Life is full of beauty and grit and these are geodes, deep friendships formed by pressure and fire…rough and plain on the outside, and only beautiful when broken open.
But you have to be brave to be vulnerable. How do we get past the surface? Where do we find the plumb line between shallow attempts to impress each other and divisive debates about our personal preferences?
Maybe here.
The Quiet Fight Between Women is an honest, in-depth study full of wisdom and scriptural truth about authentic friendships and the fight against friendly fire. It addresses unity, community, the comparison trap and the to-judge-or-not-to-judge dilemma.

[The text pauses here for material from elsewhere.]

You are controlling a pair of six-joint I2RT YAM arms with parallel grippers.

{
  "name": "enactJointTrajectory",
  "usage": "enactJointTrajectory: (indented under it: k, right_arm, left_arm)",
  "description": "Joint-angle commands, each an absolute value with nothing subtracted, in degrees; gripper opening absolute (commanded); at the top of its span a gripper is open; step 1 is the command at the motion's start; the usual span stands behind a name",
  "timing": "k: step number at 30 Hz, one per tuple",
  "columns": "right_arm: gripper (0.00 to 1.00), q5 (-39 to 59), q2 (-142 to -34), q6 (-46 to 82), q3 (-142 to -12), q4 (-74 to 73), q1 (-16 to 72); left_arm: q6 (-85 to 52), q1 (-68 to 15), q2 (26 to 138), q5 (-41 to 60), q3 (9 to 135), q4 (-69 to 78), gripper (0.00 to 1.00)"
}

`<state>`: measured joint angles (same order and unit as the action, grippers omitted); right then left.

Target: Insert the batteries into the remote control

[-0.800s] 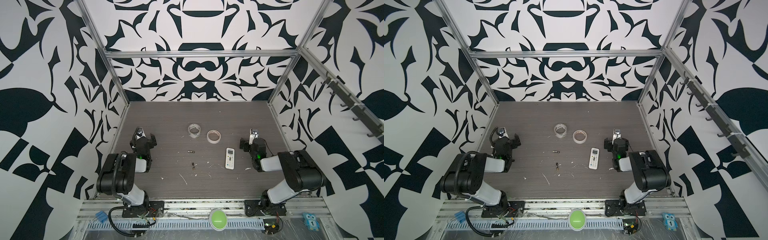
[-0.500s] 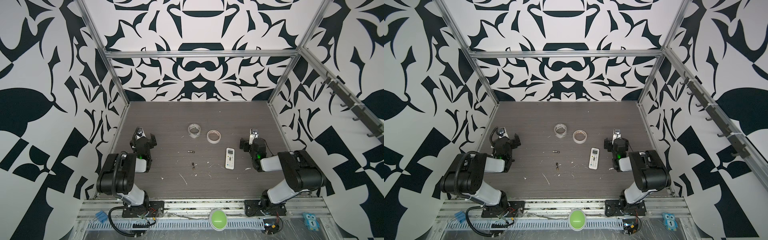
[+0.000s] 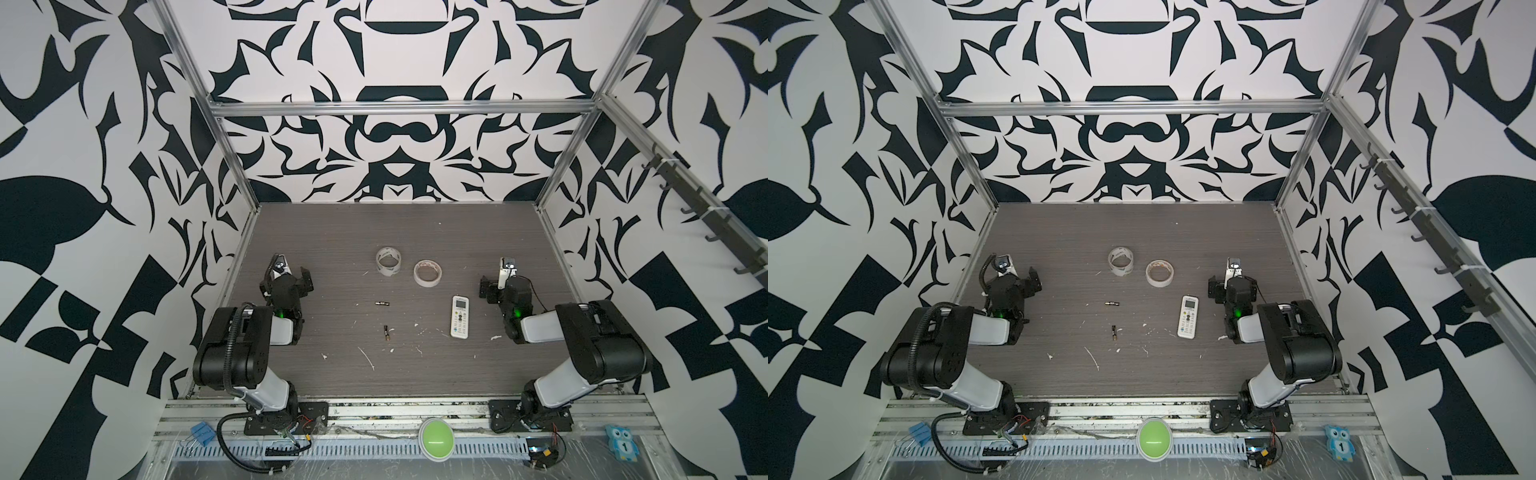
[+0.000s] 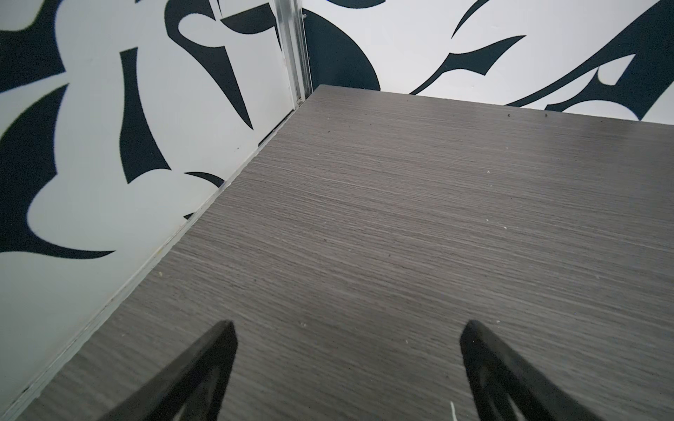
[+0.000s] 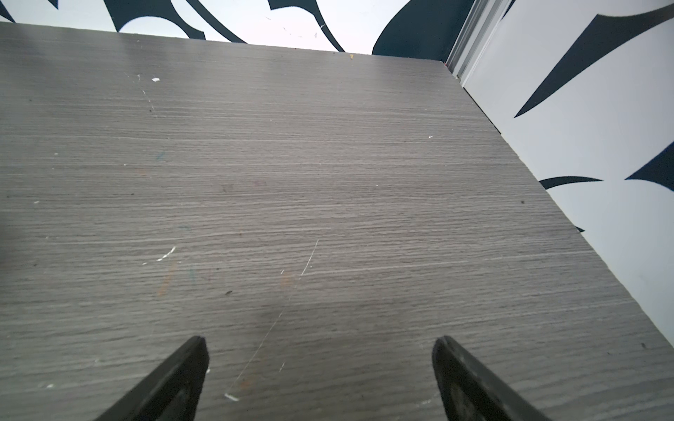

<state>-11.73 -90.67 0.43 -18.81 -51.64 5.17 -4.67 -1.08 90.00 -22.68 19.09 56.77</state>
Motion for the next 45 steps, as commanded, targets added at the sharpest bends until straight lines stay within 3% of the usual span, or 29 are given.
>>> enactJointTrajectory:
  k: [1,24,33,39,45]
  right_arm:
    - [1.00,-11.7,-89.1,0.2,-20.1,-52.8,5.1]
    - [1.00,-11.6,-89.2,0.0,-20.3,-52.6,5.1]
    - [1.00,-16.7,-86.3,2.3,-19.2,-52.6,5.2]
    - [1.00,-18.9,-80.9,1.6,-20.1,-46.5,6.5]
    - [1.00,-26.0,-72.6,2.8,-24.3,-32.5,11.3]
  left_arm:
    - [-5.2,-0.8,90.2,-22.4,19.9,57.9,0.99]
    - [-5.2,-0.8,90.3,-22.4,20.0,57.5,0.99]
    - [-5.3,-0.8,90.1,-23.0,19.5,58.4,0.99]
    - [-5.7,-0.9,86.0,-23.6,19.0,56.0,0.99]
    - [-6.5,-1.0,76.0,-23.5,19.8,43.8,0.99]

To say that judging is always wrong is incorrect theology. We need to be precise that we are not to judge the character of the heart of a person, or to condemn people, but instead to show grace, while at the same time being so familiar with scripture that when we see sin or warning of corrupt character through the fruit in someone’s life, we choose the path of righteousness, to love in grace but not be led astray.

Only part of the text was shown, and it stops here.